-- DATA FOR PROCESSING follows --

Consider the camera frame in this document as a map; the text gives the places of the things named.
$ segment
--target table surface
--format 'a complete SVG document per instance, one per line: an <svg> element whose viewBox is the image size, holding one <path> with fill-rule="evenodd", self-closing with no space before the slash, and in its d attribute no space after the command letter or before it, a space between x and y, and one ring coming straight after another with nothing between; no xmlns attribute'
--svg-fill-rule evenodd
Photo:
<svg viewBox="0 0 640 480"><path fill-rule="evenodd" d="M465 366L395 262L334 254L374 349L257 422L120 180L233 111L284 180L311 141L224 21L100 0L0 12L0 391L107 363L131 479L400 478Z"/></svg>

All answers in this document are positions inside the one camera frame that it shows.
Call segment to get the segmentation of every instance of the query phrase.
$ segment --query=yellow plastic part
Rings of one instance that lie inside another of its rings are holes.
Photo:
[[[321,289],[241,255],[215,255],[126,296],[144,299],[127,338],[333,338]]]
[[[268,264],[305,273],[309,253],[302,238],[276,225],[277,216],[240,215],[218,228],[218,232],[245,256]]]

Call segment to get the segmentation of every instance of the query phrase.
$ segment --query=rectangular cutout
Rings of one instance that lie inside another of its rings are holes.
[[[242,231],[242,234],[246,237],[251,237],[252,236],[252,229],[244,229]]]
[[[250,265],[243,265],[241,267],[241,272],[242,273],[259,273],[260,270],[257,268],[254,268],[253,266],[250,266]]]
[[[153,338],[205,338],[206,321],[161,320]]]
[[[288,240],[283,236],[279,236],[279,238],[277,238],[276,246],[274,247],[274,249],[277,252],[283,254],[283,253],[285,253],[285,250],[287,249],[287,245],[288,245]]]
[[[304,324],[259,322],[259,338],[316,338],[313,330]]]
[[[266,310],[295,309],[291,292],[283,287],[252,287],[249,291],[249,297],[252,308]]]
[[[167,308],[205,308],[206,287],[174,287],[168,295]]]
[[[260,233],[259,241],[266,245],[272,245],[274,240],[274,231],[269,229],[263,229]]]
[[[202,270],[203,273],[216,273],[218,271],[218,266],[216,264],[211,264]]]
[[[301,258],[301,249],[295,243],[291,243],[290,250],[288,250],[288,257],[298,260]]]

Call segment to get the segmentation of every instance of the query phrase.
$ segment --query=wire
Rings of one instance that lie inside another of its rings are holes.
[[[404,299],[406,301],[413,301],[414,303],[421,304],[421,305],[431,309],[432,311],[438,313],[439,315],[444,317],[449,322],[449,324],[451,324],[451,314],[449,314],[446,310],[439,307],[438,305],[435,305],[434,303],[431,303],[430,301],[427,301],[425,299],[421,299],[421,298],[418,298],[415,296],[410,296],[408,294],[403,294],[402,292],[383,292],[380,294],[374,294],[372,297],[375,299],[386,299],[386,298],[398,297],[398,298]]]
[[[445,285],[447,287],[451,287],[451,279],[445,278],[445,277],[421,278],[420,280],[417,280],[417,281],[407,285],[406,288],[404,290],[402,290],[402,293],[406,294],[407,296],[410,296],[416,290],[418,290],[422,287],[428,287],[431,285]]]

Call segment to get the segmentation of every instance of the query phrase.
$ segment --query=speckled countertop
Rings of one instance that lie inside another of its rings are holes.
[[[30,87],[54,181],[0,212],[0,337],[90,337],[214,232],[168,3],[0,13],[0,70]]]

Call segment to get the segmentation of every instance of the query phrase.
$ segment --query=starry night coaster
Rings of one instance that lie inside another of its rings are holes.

-- DATA FOR PROCESSING concluded --

• ASSIGNED TASK: Pull every line containing "frame" out of the entries.

• ANSWER TO THIS PROBLEM:
Consider the camera frame in this document as a map; the text gives the places of the things named.
All answers in this document are positions inside the one camera frame that it shows.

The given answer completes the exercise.